When we were planning our new office location a few years ago, the dental equipment and supply company we worked with offered us a dental laser unit to sweeten the deal. We were thrilled to have them throw in an $85,000 freebie, but didn’t quite know what to do with it at first. All we knew was that it had lights that flashed, buttons to be pushed, and a cool futuristic look. We dusted it and hung our jackets on it for 6 months before I finally decided to take the plunge and try to figure out how to use the thing.
That plunge has been quite an education. I initially took a few courses offered by Biolase, the manufacturer of our laser. I learned some useful information specific to our unit, but found that many of the claims they made seemed to over-hype what the laser could do. I then joined the Academy of Laser Dentistry, an international association of dentists who use or want to learn about lasers, and proceeded with their coursework. Over two years I completed their courses in laser safety, regulation, fundamentals of laser science, dental applications of lasers, and study of the many different types of lasers used in dentistry. I obtained both a laser safety officer and laser proficiency certification, and began to finally put our laser into use. What I have found is that although the media hype exaggerates the capabilities of lasers in dentistry, when used properly and as indicated lasers can be a fantastic tool to enhance our dentistry.
Uses for lasers in dentistry
Dental lasers function by using laser light energy to affect tissue. Most commonly, either soft-tissues (gum tissue, lesions, muscle bands) are shaped, coagulated or removed, or hard-tissues (tooth structure, decay, bone) are shaped or removed. There are other cases where different lasers at very low-energy are used to reduce inflammation and swelling, and some to help detect tooth decay inside the tooth. Each of the above categories of laser use requires different types of laser energy, and no one unit can do them all well or safely (despite the claims of manufacturers).

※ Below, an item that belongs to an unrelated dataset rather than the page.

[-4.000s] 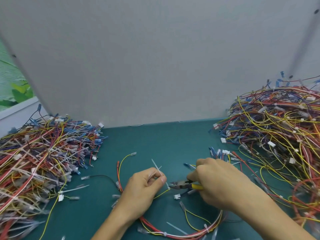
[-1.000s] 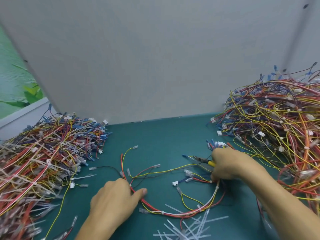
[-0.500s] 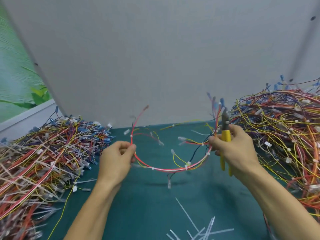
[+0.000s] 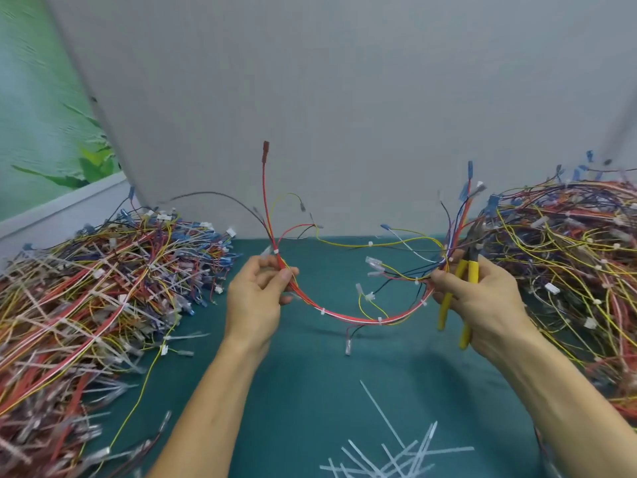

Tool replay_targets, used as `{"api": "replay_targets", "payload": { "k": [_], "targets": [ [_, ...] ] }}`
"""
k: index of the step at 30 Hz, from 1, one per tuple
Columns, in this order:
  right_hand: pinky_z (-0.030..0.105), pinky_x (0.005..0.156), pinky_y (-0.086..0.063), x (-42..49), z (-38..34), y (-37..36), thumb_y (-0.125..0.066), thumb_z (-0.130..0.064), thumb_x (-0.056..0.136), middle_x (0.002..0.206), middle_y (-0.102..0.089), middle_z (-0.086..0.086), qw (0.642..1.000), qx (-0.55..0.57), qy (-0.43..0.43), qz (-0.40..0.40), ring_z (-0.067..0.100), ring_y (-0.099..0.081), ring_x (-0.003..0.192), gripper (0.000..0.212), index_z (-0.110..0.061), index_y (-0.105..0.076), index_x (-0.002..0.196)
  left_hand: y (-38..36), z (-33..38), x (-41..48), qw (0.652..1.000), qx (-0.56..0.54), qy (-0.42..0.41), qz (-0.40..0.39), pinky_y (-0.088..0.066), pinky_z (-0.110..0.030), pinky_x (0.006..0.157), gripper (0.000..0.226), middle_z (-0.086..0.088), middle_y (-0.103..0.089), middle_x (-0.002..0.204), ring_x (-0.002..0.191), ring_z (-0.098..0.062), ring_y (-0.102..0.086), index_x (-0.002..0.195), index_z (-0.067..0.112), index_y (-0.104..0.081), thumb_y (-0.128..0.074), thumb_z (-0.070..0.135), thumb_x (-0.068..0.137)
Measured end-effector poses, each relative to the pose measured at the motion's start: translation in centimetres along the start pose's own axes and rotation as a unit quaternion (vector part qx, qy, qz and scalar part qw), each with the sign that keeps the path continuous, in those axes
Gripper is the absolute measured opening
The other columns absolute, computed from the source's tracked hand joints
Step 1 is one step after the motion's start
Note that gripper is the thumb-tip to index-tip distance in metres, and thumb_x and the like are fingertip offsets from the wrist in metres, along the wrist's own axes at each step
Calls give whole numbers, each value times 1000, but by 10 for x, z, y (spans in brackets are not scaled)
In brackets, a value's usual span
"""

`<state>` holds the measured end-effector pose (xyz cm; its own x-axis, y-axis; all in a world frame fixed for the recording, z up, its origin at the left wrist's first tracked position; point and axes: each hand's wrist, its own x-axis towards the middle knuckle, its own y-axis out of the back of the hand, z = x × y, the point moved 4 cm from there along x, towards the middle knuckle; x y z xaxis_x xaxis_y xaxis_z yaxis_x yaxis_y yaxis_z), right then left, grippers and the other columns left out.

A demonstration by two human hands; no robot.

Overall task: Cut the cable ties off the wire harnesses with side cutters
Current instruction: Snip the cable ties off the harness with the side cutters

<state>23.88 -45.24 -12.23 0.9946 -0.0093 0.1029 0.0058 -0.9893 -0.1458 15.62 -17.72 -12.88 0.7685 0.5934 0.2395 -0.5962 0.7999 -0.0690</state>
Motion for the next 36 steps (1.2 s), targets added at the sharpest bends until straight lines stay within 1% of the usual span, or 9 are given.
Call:
{"api": "replay_targets", "payload": {
  "k": [3, 7, 12, 18, 24, 27, 31, 33, 36],
  "targets": [
    [34, 67, -55, 1, -1, 0, -68, 5, 83, 71, -63, 6, 1000, -5, 7, -3, 16, -65, 63, 18, -10, -60, 88, 1, -2, 3, 1000, -7, 0, 2, -52, -23, 57, 24, 1, -74, 79, 75, -9, -69, 82, 22, -59, -60, 0, 89],
    [32, 61, -53, 5, 1, 5, -68, 4, 83, 55, -61, -6, 1000, 0, 8, 25, 12, -64, 57, 18, -11, -58, 81, 3, -2, 8, 999, -37, 3, 27, -53, -21, 54, 23, 4, -74, 75, 66, -5, -67, 84, 20, -56, -57, -2, 91],
    [33, 61, -50, 9, 5, 9, -67, -2, 86, 74, -61, 4, 995, 82, -38, 52, 16, -64, 67, 21, -17, -53, 80, 4, -1, 12, 994, -88, 28, 53, -51, -18, 48, 20, 2, -73, 73, 58, -5, -64, 85, 16, -56, -56, -3, 91],
    [33, 60, -50, 8, 5, 7, -69, -2, 84, 70, -59, 2, 993, 92, -46, 54, 15, -65, 64, 23, -17, -52, 79, 5, -5, 12, 992, -82, 74, 66, -50, -18, 45, 18, -1, -72, 80, 58, -2, -64, 89, 16, -61, -58, -2, 90],
    [35, 60, -53, 7, 4, 4, -71, -2, 83, 70, -61, 5, 996, 71, -45, 32, 11, -64, 56, 19, -11, -54, 84, -7, -5, 7, 995, -18, 91, 24, -45, -19, 46, 16, 4, -68, 67, 59, -9, -58, 88, 18, -69, -61, 5, 89],
    [35, 59, -53, 5, 3, 1, -71, 0, 82, 73, -61, 9, 997, 61, -47, 14, 15, -65, 60, 19, -11, -55, 83, -9, -7, 5, 994, -8, 108, 21, -42, -22, 43, 14, 2, -62, 58, 51, -12, -53, 80, 14, -63, -59, 12, 92],
    [34, 59, -51, 1, -2, -3, -69, 4, 81, 85, -61, 19, 997, 70, -38, -19, 19, -68, 66, 20, -8, -54, 86, -7, -11, 5, 986, -22, 163, 9, -38, -23, 38, 9, 1, -58, 51, 40, -11, -50, 84, 14, -59, -56, 13, 93],
    [34, 59, -51, 0, -5, -5, -69, 4, 81, 84, -62, 19, 997, 70, -33, -30, 19, -69, 66, 20, -7, -54, 88, -6, -13, 5, 983, -22, 183, 5, -36, -21, 35, 8, 0, -55, 48, 37, -11, -47, 86, 11, -61, -55, 12, 92],
    [34, 60, -52, 0, -9, -4, -69, 4, 81, 79, -66, 14, 996, 80, -32, -30, 21, -68, 69, 19, -8, -55, 86, -2, -14, 6, 981, -14, 194, 19, -35, -18, 37, 11, 3, -52, 45, 36, -10, -45, 86, 9, -66, -56, 14, 90]
  ]
}}
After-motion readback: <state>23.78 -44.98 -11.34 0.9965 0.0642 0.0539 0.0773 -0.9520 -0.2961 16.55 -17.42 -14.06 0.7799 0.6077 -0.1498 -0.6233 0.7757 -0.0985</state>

Types of lasers used in dentistry
The different types of lasers are based upon what the laser uses to emit its light energy (and thus what properties that light energy possesses). An argon laser uses argon-ion gas, a CO2 laser uses compressed CO2 gas, a diode laser use semi-conductors, and our office laser uses Er:Cr:YSSG (erbium, chromium, yttrium, scandium, gallium, garnet) to produce its light energy. All the above have different properties and thus different applications that they are best used for. Ours is one of only two that are considered dual-purpose lasers in that they can be used well for both soft-tissue and hard-tissue applications.

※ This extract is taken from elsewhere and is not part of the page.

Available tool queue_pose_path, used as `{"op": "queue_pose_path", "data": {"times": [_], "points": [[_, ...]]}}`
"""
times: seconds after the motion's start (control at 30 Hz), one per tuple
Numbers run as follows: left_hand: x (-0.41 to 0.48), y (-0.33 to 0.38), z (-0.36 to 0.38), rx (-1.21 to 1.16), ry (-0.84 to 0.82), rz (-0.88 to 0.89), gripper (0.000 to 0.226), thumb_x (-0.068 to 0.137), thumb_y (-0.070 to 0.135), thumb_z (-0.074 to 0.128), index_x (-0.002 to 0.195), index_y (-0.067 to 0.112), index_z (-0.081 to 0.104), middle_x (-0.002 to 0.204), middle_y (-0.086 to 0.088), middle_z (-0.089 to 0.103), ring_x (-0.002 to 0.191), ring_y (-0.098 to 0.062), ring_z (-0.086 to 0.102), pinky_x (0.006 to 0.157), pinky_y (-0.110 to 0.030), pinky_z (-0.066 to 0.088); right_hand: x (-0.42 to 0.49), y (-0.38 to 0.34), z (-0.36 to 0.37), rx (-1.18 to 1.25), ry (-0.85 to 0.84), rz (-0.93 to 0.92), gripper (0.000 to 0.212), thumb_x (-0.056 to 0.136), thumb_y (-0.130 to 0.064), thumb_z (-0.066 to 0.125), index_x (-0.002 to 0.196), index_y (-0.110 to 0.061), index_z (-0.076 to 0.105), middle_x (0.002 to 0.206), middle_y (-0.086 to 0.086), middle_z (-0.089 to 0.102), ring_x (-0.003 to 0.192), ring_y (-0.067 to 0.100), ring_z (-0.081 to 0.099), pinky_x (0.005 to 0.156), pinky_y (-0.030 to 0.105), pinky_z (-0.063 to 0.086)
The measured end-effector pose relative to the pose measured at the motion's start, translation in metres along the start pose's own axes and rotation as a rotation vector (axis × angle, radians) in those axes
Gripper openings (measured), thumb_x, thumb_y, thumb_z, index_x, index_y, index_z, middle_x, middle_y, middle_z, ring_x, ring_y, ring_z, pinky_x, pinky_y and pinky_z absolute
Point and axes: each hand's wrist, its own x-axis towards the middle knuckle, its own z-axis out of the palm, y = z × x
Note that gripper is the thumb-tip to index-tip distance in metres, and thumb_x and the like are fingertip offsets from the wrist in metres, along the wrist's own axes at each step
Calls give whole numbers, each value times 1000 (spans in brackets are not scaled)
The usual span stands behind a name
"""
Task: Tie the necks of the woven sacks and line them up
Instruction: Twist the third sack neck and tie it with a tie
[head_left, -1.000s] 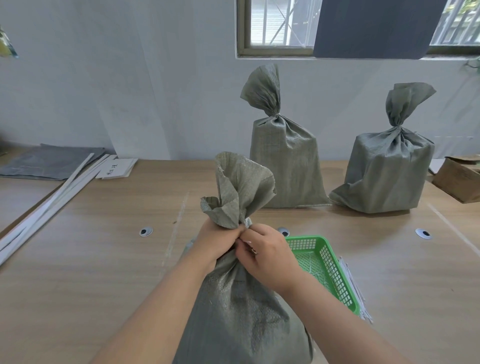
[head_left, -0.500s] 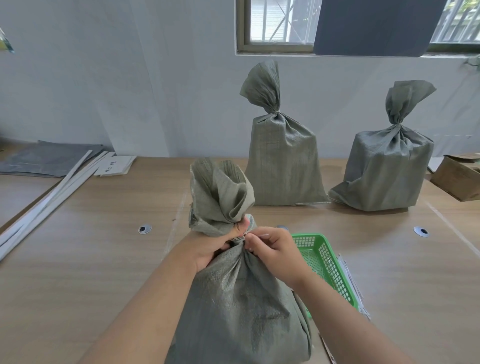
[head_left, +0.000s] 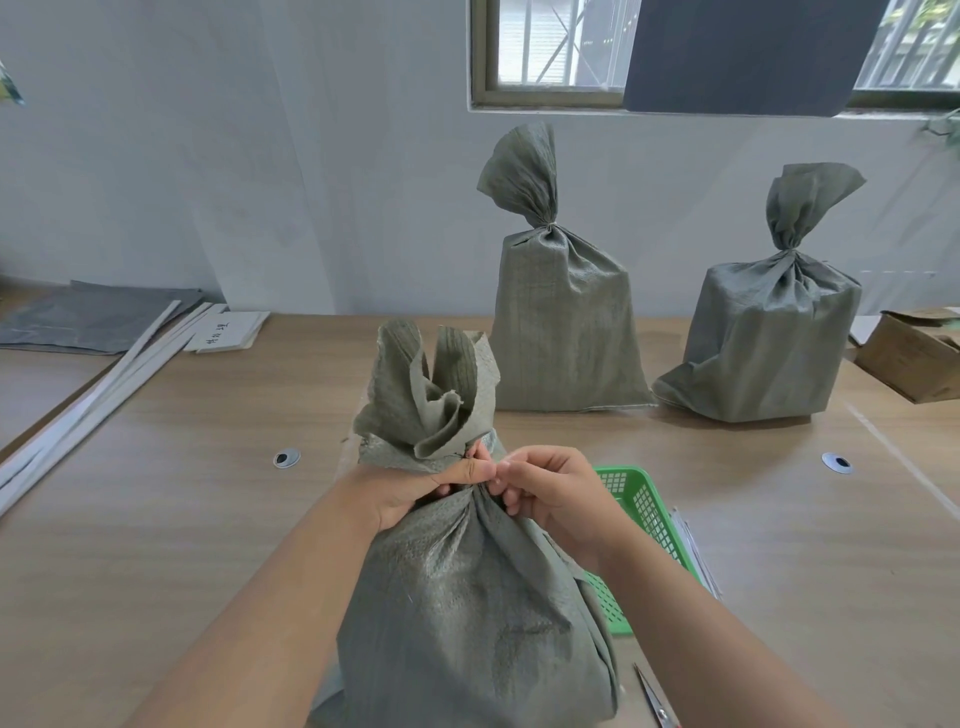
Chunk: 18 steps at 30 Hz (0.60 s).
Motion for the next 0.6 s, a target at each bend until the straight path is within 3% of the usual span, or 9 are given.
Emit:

Does a laser provide pain-free dental procedures?
So what claims are exaggerated? The top one is that lasers are pain-free. While it is very true that there is less pain with lasers, probably only about 40% of the time at most can laser procedures be done without numbing the site first. I still read ads claiming the end of needles because of laser dentistry - just not true. The other common claim is that they are faster. In most cases lasers are not faster and can sometimes be slower (although better trumps faster in my book).

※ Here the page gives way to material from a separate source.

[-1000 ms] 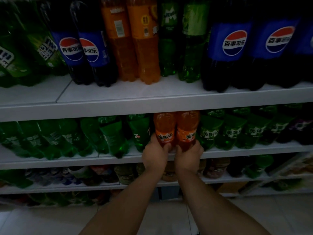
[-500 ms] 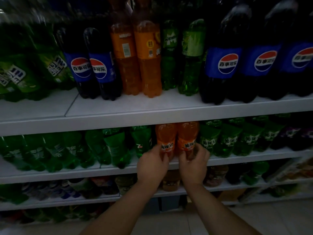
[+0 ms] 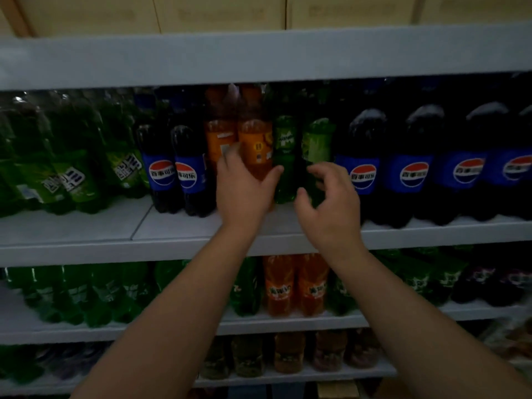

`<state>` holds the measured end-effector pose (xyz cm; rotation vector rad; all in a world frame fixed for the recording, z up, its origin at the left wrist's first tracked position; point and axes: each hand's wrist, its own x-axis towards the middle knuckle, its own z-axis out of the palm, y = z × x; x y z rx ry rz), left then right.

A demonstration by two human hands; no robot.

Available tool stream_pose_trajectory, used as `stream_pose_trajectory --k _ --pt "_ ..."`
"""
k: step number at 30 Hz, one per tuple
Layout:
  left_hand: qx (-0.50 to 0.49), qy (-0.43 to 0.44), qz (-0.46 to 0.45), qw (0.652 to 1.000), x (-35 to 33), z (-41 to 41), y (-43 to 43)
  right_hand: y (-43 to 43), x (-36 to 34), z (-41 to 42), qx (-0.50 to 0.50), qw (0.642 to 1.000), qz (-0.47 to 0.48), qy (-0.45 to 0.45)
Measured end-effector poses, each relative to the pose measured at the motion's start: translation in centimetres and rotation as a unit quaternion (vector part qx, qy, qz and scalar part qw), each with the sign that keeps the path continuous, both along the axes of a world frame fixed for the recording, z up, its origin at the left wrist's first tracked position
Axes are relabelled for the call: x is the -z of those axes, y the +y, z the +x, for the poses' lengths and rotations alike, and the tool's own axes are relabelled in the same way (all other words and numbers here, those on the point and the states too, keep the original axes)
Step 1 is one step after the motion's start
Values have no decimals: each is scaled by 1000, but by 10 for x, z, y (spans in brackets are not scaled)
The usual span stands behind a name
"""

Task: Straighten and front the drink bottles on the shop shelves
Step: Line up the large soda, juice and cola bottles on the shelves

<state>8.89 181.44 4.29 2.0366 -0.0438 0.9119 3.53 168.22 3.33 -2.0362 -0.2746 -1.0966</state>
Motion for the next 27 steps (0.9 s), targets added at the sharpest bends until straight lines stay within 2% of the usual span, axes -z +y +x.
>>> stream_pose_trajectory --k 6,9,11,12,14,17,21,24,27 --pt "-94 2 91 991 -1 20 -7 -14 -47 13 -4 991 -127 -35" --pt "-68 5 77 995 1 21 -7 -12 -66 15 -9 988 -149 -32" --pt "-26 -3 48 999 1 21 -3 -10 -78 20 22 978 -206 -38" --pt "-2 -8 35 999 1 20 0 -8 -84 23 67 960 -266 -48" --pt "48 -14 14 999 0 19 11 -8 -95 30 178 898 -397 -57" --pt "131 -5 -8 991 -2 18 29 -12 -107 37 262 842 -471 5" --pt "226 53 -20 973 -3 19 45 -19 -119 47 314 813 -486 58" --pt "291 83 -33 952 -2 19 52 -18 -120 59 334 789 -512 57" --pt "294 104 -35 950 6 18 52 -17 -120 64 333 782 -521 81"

The best advantages of lasers in dentistry
That brings me to what is best about lasers. They kill bacteria and other pathogens as they work, so there is less chance of post-operative infection and less need for antibiotics. They coagulate tissue very well, and so less bleeding means less contamination of the field for improved visibility and lack of interference with bonding procedures. The ability to coagulate tissue also reduces the need for the placement of sutures. Lasers are also kinder to the tissues and so there is less swelling, less soreness, and faster healing following treatment.
In summary, dental lasers are not the perfect solution to every dental procedure we do. On the other hand, I find myself being thankful every day that I had the laser handy; its been a great option to have available for me and for our patients.